Data extracted from a collection
§ §
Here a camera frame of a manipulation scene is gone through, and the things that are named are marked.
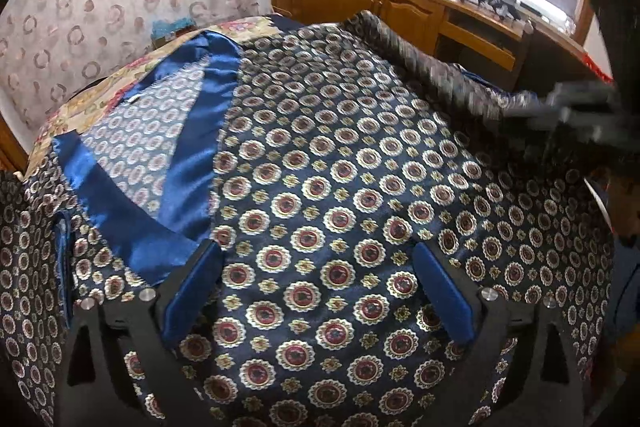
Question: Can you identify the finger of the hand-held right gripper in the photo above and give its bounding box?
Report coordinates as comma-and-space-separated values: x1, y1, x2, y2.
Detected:
500, 89, 563, 125

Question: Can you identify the black chair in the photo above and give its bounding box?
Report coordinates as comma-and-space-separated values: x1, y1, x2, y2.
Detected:
520, 19, 616, 94

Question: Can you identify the teal cloth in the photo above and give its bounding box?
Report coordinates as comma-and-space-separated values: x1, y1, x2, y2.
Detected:
150, 18, 198, 40

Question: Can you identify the pink floral blanket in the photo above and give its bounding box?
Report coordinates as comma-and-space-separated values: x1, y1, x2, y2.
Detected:
32, 18, 273, 158

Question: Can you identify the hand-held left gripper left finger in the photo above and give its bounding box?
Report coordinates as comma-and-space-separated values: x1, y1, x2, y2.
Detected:
60, 238, 226, 427

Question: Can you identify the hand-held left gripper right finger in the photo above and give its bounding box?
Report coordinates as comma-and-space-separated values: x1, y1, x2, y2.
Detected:
412, 241, 590, 427

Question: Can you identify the navy mattress cover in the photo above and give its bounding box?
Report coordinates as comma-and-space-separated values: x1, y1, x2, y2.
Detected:
260, 12, 306, 30

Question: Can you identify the wooden cabinet desk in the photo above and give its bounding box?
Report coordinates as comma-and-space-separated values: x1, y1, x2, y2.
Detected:
268, 0, 616, 82

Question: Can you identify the navy medallion print satin garment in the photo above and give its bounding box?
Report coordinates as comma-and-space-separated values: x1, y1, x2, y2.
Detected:
0, 9, 621, 427

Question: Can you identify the red plastic basket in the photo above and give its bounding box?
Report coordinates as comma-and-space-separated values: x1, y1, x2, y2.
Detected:
580, 52, 615, 84

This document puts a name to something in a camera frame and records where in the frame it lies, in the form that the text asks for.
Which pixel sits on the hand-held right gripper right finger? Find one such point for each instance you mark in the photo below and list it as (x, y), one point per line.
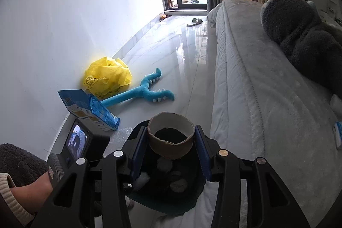
(202, 156)

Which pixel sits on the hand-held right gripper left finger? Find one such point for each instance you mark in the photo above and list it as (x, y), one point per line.
(139, 153)

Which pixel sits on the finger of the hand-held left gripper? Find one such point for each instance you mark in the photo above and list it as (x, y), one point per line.
(123, 177)

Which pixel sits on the brown cardboard tube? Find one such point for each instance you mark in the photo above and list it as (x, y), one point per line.
(171, 149)

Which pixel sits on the black trash bin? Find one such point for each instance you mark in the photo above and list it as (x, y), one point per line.
(160, 206)

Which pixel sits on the clear bubble wrap sheet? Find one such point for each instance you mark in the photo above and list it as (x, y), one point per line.
(120, 137)

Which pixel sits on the crumpled grey paper ball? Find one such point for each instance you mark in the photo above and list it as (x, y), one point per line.
(163, 164)
(178, 185)

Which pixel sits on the blue pet food bag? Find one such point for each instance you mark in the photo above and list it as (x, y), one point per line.
(90, 107)

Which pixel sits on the blue forked plush toy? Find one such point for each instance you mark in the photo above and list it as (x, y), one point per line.
(139, 91)

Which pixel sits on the yellow plastic bag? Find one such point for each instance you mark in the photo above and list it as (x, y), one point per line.
(107, 75)

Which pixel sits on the grey plush bed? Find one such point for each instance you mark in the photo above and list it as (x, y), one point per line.
(253, 110)

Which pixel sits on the person's dark fleece clothing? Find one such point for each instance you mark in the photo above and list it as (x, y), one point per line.
(21, 161)

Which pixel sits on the green slipper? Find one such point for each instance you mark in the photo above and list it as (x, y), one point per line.
(195, 22)

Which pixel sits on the blue white tissue packet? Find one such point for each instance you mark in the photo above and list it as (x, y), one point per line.
(338, 135)

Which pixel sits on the small orange floor item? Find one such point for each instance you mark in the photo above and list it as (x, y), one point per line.
(163, 16)

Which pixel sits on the dark grey fleece blanket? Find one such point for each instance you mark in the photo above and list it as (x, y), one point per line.
(307, 43)

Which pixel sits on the light blue plush toy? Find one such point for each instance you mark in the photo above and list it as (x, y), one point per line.
(311, 4)

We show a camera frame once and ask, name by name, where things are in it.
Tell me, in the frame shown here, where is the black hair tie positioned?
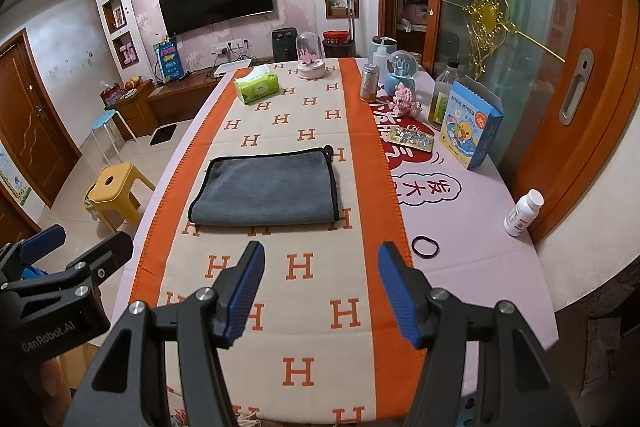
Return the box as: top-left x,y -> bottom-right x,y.
412,235 -> 441,260

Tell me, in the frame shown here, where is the round blue white stool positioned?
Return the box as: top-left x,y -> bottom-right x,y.
90,109 -> 139,166

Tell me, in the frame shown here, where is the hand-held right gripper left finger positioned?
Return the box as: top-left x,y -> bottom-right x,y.
75,240 -> 266,427

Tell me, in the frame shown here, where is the red tissue pack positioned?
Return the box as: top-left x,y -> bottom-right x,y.
100,81 -> 126,108

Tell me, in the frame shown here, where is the blue snow globe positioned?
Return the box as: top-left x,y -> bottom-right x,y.
384,51 -> 419,94

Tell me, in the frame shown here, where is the green tissue box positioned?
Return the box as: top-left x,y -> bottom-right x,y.
234,66 -> 280,106

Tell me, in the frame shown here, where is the grey towel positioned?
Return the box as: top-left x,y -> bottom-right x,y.
187,146 -> 342,228

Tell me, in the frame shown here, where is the foil blister pack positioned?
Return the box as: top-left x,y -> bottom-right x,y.
388,125 -> 434,153

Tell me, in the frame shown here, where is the black floor mat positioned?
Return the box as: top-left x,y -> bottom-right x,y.
149,125 -> 177,146

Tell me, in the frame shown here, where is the white pill bottle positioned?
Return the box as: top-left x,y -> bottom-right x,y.
503,189 -> 545,238

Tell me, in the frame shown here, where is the blue cartoon carton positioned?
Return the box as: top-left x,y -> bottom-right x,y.
443,76 -> 505,171

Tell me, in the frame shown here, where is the wall poster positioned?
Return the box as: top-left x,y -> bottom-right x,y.
0,142 -> 34,208

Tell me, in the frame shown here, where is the pink toy figure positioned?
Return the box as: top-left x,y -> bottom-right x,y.
389,83 -> 422,117

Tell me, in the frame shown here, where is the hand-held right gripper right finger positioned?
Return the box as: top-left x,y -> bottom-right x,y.
377,242 -> 583,427

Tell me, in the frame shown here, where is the white pump bottle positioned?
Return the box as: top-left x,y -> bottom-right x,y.
369,36 -> 397,72

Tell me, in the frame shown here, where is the metal can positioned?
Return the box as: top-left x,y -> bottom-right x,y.
360,63 -> 382,103

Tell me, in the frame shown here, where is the wooden framed glass sliding door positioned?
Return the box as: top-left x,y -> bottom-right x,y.
429,0 -> 632,249

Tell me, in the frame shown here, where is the brown wooden door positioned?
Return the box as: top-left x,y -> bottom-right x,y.
0,29 -> 83,208

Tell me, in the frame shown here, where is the glass oil bottle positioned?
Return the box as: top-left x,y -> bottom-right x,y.
429,59 -> 464,132

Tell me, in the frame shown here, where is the glass dome ornament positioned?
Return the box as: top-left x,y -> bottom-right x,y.
296,32 -> 326,80

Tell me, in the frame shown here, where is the black air fryer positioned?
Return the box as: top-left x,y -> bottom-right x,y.
271,28 -> 300,63

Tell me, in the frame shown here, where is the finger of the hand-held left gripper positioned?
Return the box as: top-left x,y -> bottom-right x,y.
66,232 -> 135,304
0,224 -> 67,279

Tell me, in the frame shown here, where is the white set-top box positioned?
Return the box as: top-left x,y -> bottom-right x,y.
212,60 -> 251,78

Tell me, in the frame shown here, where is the wooden television cabinet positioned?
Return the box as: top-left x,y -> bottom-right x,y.
102,66 -> 252,136

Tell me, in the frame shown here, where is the blue printed bag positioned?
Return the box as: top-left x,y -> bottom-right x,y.
153,38 -> 182,83

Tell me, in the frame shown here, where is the red lid jar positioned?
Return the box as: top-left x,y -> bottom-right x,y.
322,30 -> 354,59

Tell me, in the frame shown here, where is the orange beige patterned blanket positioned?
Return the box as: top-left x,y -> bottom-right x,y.
129,57 -> 432,427

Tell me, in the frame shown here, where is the yellow plastic stool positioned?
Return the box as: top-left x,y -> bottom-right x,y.
83,163 -> 156,232

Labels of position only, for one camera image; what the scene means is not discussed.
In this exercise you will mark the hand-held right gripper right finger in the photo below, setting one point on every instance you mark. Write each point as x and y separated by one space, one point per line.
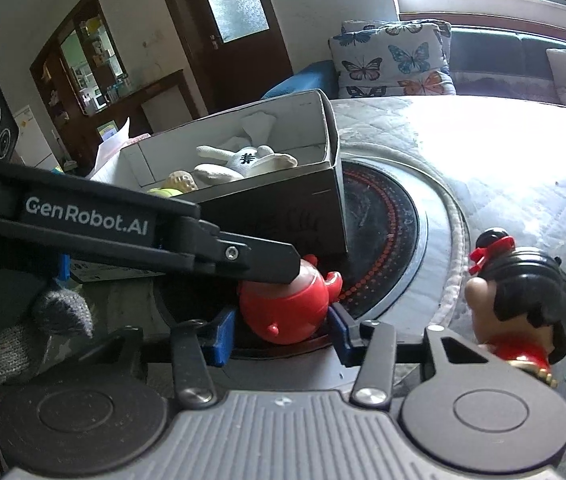
341 334

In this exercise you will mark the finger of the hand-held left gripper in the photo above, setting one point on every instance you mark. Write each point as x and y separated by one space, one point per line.
253 257

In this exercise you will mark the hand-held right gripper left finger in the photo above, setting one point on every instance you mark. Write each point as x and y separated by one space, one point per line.
221 337

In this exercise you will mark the grey cardboard box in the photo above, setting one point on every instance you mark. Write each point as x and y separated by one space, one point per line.
273 210

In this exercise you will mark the red toy figure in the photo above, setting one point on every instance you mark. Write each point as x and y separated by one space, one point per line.
290 310

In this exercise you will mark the person's left hand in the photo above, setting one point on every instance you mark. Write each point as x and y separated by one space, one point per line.
5 355

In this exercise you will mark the white paper sheets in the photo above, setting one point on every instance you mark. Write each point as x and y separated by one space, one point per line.
110 150

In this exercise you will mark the yellow-green toy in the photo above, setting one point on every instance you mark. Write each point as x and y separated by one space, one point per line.
163 191

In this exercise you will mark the white plush rabbit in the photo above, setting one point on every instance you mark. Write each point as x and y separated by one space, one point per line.
243 162

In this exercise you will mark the white refrigerator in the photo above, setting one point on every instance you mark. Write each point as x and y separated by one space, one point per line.
35 135

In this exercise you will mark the black round stove plate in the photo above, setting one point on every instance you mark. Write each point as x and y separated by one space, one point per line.
383 240

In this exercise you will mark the beige toy figure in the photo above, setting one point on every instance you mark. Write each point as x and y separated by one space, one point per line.
182 181

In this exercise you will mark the white crumpled paper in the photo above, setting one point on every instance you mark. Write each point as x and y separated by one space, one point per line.
257 127

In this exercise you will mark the wooden cabinet with mirror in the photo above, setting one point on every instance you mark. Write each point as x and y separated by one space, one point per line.
88 75

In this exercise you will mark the blue cloth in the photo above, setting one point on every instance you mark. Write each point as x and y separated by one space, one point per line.
303 80

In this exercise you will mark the black-haired doll figure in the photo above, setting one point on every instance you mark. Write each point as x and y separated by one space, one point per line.
533 300

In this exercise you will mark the brown door with glass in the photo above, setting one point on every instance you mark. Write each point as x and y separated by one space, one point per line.
243 60

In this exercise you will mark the butterfly print pillow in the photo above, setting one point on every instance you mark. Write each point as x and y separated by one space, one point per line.
393 65
363 26

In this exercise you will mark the dark green sofa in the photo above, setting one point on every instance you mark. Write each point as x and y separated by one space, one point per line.
498 57

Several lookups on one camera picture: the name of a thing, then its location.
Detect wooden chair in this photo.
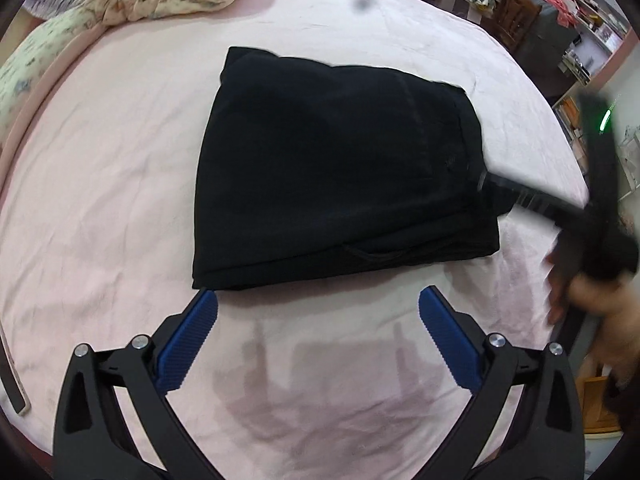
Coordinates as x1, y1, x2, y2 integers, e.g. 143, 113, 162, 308
492, 0, 543, 53

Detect white bookshelf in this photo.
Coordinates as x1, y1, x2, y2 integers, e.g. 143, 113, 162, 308
540, 0, 631, 86

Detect pale yellow floral pillow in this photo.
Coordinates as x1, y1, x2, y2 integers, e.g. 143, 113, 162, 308
0, 10, 98, 131

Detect dark grey cabinet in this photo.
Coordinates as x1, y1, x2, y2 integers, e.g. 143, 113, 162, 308
515, 5, 581, 96

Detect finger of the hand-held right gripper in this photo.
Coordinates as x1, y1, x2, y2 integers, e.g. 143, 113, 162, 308
477, 171, 588, 226

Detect black pants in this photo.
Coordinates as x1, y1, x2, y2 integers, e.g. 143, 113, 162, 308
191, 46, 516, 292

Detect pink bed blanket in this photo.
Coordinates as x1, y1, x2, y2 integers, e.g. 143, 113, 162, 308
0, 0, 591, 480

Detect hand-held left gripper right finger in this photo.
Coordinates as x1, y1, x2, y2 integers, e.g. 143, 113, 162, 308
419, 285, 586, 480

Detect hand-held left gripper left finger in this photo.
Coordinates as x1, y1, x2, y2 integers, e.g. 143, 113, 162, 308
52, 290, 219, 480

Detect black phone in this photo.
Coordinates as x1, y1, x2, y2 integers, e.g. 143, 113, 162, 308
0, 330, 31, 416

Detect wooden box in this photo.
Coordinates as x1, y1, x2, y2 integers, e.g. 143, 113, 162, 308
575, 375, 626, 433

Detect person's right hand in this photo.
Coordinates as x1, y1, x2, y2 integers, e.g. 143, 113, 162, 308
545, 255, 640, 386

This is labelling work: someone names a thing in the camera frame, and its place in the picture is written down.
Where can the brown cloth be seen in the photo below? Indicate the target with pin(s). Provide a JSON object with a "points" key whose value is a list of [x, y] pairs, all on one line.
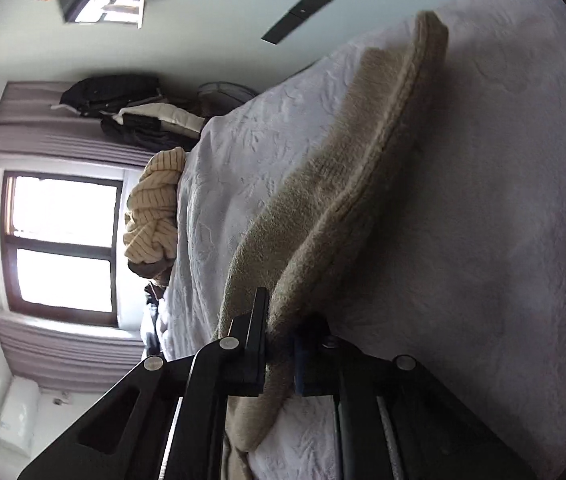
{"points": [[150, 271]]}

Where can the beige fuzzy garment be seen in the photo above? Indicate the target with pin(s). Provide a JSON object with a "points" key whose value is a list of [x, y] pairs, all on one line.
{"points": [[338, 185]]}

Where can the grey pleated curtain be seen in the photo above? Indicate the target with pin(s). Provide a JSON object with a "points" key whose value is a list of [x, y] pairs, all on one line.
{"points": [[63, 130], [63, 355]]}

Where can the standing fan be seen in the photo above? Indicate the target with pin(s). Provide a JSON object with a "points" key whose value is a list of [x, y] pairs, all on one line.
{"points": [[225, 94]]}

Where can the cream knitted sweater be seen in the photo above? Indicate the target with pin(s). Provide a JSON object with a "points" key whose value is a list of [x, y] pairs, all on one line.
{"points": [[153, 210]]}

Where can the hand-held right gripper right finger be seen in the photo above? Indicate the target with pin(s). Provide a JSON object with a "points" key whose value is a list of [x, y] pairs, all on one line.
{"points": [[299, 365]]}

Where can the black wall panel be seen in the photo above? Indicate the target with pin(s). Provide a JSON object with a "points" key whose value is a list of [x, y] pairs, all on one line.
{"points": [[297, 16]]}

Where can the pile of dark jackets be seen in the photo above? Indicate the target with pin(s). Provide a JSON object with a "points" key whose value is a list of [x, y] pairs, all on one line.
{"points": [[148, 127]]}

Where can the black backpack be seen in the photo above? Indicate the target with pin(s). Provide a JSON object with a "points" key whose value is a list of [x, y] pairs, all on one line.
{"points": [[108, 92]]}

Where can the wall socket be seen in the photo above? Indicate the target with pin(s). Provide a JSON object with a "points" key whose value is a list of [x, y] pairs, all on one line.
{"points": [[61, 400]]}

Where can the white air conditioner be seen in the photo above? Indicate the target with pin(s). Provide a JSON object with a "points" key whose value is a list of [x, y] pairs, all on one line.
{"points": [[17, 415]]}

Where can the dark clothes pile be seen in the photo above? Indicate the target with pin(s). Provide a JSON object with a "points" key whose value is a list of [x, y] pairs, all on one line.
{"points": [[152, 320]]}

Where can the white plush blanket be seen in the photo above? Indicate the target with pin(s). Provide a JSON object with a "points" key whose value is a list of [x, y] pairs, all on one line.
{"points": [[488, 210]]}

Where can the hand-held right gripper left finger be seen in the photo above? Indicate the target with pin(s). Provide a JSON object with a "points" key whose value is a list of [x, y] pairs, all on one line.
{"points": [[252, 355]]}

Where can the brown framed window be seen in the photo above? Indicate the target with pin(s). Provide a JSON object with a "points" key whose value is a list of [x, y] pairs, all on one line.
{"points": [[10, 240]]}

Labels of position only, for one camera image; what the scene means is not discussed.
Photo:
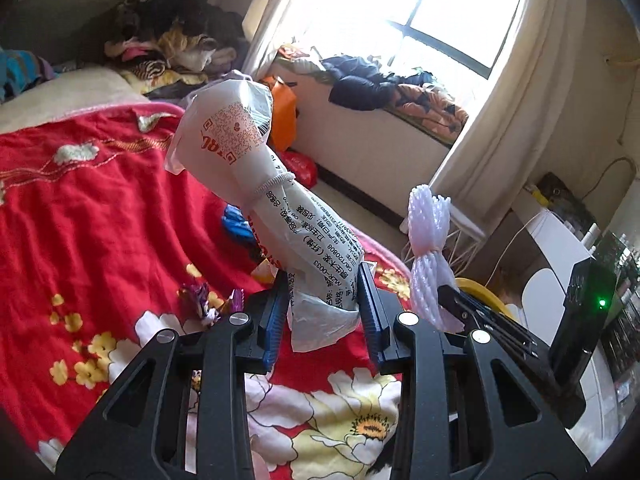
§ §
*ASSIGNMENT*.
Please leave out the pictures while you copy exactly the lines from the one containing "Where can the hand-held right gripper left" through the end of the records.

*TASK OUTPUT*.
Where can the hand-held right gripper left finger be seen in the photo above? Indicate the target with pin(s). Provide a JSON object with a "points" key whose value is a list of [x, y] pairs, all on one line.
{"points": [[252, 355]]}

Where can the brown framed window be seen in the photo above? Indicate the target with pin(s). Provide a JSON object with a "points" key whose value is a list of [x, y] pairs, all on one line.
{"points": [[10, 240]]}

Labels of position only, for one camera image; what the scene means is not discussed.
Photo:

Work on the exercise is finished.